ACTIVITY: Write out the whole listing below exactly, skipping each picture.

DATA SHOWN:
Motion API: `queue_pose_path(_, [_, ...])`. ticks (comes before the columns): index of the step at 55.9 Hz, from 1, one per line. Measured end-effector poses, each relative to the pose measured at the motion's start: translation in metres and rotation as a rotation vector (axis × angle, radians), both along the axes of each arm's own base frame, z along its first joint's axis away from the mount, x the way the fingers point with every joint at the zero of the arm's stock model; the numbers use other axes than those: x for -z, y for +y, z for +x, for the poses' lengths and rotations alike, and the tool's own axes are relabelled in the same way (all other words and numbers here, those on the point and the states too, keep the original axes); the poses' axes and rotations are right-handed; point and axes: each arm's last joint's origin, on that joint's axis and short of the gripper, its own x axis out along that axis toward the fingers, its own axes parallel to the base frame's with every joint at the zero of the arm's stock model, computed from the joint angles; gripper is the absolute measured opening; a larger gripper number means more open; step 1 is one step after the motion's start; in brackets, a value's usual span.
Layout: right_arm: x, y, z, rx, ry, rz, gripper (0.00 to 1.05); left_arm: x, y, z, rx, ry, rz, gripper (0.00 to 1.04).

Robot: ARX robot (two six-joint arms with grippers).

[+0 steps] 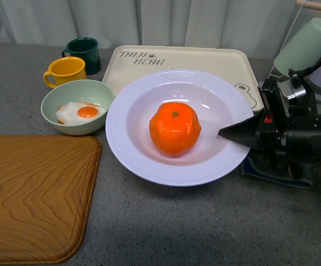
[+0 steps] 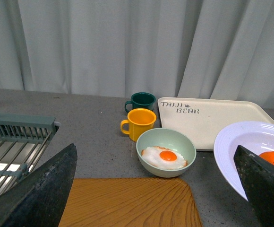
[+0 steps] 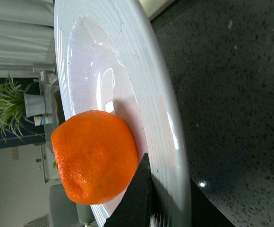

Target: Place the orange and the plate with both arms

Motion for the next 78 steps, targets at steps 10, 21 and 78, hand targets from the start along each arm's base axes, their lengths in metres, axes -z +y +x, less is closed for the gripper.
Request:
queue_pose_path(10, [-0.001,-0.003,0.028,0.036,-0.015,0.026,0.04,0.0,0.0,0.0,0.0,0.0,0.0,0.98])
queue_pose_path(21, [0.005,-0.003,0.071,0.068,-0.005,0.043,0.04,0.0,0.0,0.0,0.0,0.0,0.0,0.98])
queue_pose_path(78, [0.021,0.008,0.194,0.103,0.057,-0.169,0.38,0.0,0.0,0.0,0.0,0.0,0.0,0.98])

RESULT OF THE EXERCISE:
Motion API: `queue_pose_path(_, [_, ...])`. ticks (comes before the columns): index of the step at 55.9 Hz, from 1, one per line. Measured end-effector poses, each relative to the pose measured at the motion's start: translation in metres and rotation as a rotation vector (axis × angle, radians), both along the axes of each arm's own base frame, z along its first joint's axis away from the mount, x the way the fingers point with every joint at the zero of the arm's stock model; the numbers use other axes than those: x for -z, y for +y, z for +x, for the poses' lengths and rotations alike, and the tool's own axes are relabelled in the same way (all other words and numbers here, those on the point and the states too, keep the original axes); the poses' axes and rotations are right-handed; point and axes: each arm's last joint's origin, on that joint's axis and short of the gripper, its own x axis out along that axis toward the fingers, its own axes parallel to the base frame's with every joint at the zero of the arm's stock model, computed from the joint angles; gripper is the absolute measured opening; a larger gripper number means more open; step 1 is one step after the motion's start; in brackets, a value's usual span.
Layout: right_arm: x, y, z, rx, ry, rz, gripper (0.00 to 1.05); left_arm: x, y, z, rx, ry, rz, gripper (0.00 to 1.04).

Robot: ARX robot (two six-joint arms with grippers).

[+0 steps] 
[+0 steps] 
[+0 steps] 

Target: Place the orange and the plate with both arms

Motion for the next 78 steps, targets at steps 10, 21 and 78, hand targets from the start along each arm's base axes, their lengths in metres, axes -z +y +x, less is closed for the gripper.
Request:
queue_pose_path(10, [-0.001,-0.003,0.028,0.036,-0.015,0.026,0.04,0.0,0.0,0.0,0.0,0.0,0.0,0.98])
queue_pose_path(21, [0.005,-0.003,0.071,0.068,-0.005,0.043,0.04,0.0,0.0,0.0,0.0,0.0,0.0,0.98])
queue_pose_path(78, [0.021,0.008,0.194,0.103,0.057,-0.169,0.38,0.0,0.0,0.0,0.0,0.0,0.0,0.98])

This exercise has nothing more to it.